The most famous story about the Library of Alexandria is that Julius Caesar burned it down in 48 BC. It is a story everyone has heard, and it has the additional advantage of being mostly false. Caesar set fire to a shipyard in the harbor; the fire spread along the docks; some warehouses near the waterfront were burned, and possibly some books being stored in them. The main library complex — which sat in the royal quarter several blocks inland — was not on fire. Caesar himself wrote about the incident in his own war commentaries and did not mention destroying a library. None of the writers who saw Alexandria in the century after him mentions a destroyed library either. They mention the library, in fact, as a working institution.
So why does everyone know the Caesar version? Because two and a half centuries later, the Roman historian Cassius Dio (writing around 230 AD) said, in passing, that some books had been lost in the fire of 48 BC. Plutarch repeated the claim. Later authors expanded it. By the eighteenth century, in Edward Gibbon’s Decline and Fall of the Roman Empire, Caesar’s fire had become the event that destroyed the world’s greatest library.
It didn’t. There was no single event.

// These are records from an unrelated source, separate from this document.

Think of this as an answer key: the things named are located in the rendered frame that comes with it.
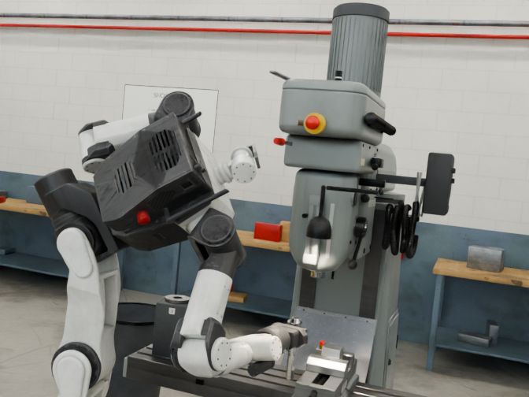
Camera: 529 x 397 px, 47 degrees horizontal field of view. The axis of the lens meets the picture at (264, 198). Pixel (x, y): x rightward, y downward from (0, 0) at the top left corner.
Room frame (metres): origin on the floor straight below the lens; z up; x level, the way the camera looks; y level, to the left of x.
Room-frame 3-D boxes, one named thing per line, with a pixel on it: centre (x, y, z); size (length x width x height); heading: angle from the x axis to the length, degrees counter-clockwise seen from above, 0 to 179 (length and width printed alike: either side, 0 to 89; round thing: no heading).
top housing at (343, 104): (1.97, -0.20, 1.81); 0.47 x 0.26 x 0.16; 161
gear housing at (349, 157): (1.99, -0.21, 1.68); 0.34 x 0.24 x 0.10; 161
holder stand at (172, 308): (2.12, 0.22, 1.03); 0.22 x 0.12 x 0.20; 82
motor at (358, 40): (2.19, -0.28, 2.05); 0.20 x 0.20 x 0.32
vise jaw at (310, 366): (1.87, -0.25, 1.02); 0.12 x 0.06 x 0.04; 71
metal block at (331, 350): (1.93, -0.27, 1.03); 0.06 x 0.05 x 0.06; 71
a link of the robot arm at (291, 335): (1.75, -0.09, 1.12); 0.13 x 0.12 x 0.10; 61
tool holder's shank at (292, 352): (1.83, -0.13, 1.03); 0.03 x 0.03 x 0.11
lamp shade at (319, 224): (1.75, -0.17, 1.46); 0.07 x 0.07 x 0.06
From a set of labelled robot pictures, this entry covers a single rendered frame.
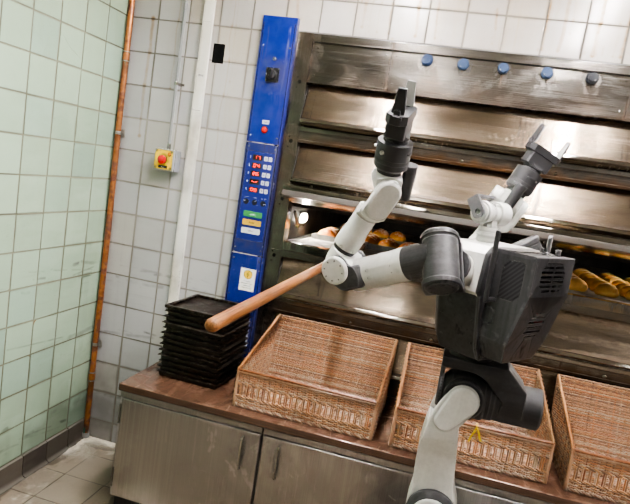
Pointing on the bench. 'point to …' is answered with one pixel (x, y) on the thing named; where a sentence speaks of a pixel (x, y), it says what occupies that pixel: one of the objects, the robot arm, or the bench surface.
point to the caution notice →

The library died slowly, in pieces, across roughly six hundred years, and the modern question — who destroyed the Library of Alexandria — has a less satisfying answer than the various civilizational-villain stories that try to fill in for it.
What the Library actually was
The Library was founded sometime in the early third century BC under Ptolemy I or Ptolemy II Philadelphus — the chronology is disputed, but it was operating by around 280 BC. It was part of the Mouseion (the “shrine of the Muses”), an academic research institute attached to the royal palace in the Brucheion district near the eastern harbor. Books were stored in scroll form, on papyrus, kept on shelves in a series of halls that opened off a central colonnade.
It was not, by modern standards, one library. It was several. The main collection was at the Mouseion. A second, smaller collection — the “daughter library” — was housed at the Serapeum, the great temple of Serapis built by Ptolemy III on a hill in the western part of the city. There were probably also working collections in the royal palace itself, in private homes of the scholars, and possibly in subsidiary buildings around the Mouseion grounds.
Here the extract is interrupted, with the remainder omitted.